# What you have to do
Repeat the data exactly, with every line included.

--- Input material Enclosed Below ---

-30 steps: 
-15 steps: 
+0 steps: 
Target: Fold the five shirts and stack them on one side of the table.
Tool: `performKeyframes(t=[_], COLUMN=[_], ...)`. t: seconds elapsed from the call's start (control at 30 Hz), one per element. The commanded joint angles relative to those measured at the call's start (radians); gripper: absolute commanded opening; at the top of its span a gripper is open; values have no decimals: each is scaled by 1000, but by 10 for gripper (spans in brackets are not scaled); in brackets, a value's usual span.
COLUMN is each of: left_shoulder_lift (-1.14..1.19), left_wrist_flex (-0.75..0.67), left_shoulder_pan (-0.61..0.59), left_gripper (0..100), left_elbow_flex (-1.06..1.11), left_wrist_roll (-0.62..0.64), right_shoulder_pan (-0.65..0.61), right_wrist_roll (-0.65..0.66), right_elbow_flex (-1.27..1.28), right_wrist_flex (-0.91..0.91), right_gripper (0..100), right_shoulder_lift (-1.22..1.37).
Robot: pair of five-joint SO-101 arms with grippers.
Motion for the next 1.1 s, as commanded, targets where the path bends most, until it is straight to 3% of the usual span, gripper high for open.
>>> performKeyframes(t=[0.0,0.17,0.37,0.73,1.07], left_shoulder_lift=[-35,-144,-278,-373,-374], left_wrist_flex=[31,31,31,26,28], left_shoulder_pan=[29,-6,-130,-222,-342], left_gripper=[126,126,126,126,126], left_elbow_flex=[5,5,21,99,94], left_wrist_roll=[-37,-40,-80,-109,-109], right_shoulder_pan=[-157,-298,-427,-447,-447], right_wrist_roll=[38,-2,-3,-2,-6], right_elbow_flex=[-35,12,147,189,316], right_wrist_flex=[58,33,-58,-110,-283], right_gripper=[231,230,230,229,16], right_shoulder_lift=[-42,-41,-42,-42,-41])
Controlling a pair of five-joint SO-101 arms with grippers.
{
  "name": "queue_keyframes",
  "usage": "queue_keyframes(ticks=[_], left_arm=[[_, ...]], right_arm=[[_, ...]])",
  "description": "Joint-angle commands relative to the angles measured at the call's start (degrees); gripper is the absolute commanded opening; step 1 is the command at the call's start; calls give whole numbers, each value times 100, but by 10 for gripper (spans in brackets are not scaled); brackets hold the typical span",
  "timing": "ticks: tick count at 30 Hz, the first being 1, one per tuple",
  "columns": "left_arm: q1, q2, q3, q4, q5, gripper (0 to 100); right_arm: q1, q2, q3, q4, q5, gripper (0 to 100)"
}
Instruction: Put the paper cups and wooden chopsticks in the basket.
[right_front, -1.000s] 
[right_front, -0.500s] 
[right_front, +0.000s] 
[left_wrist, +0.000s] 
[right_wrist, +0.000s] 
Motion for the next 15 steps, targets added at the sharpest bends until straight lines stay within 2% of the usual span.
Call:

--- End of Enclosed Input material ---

# Solution
-30 steps: 
-15 steps: 
+0 steps: 
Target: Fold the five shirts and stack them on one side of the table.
Tool: `performKeyframes(t=[_], COLUMN=[_], ...)`. t: seconds elapsed from the call's start (control at 30 Hz), one per element. The commanded joint angles relative to those measured at the call's start (radians); gripper: absolute commanded opening; at the top of its span a gripper is open; values have no decimals: each is scaled by 1000, but by 10 for gripper (spans in brackets are not scaled); in brackets, a value's usual span.
COLUMN is each of: left_shoulder_lift (-1.14..1.19), left_wrist_flex (-0.75..0.67), left_shoulder_pan (-0.61..0.59), left_gripper (0..100), left_elbow_flex (-1.06..1.11), left_wrist_roll (-0.62..0.64), right_shoulder_pan (-0.65..0.61), right_wrist_roll (-0.65..0.66), right_elbow_flex (-1.27..1.28), right_wrist_flex (-0.91..0.91), right_gripper (0..100), right_shoulder_lift (-1.22..1.37).
Robot: pair of five-joint SO-101 arms with grippers.
Motion for the next 1.1 s, as commanded, targets where the path bends most, until it is straight to 3% of the usual span, gripper high for open.
>>> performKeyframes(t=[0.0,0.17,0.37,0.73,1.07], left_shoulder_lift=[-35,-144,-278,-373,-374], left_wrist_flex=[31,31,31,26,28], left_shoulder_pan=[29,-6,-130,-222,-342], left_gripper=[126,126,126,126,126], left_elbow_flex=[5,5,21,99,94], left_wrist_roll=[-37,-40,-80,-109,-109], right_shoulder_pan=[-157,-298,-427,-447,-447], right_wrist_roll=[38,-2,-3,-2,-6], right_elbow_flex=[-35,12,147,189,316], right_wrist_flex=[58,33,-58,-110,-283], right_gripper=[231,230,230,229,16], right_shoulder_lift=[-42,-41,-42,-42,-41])
Controlling a pair of five-joint SO-101 arms with grippers.
{
  "name": "queue_keyframes",
  "usage": "queue_keyframes(ticks=[_], left_arm=[[_, ...]], right_arm=[[_, ...]])",
  "description": "Joint-angle commands relative to the angles measured at the call's start (degrees); gripper is the absolute commanded opening; step 1 is the command at the call's start; calls give whole numbers, each value times 100, but by 10 for gripper (spans in brackets are not scaled); brackets hold the typical span",
  "timing": "ticks: tick count at 30 Hz, the first being 1, one per tuple",
  "columns": "left_arm: q1, q2, q3, q4, q5, gripper (0 to 100); right_arm: q1, q2, q3, q4, q5, gripper (0 to 100)"
}
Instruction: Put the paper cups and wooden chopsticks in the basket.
[right_front, -1.000s] 
[right_front, -0.500s] 
[right_front, +0.000s] 
[left_wrist, +0.000s] 
[right_wrist, +0.000s] 
Motion for the next 15 steps, targets added at the sharpest bends until straight lines stay within 2% of the usual span.
Call:

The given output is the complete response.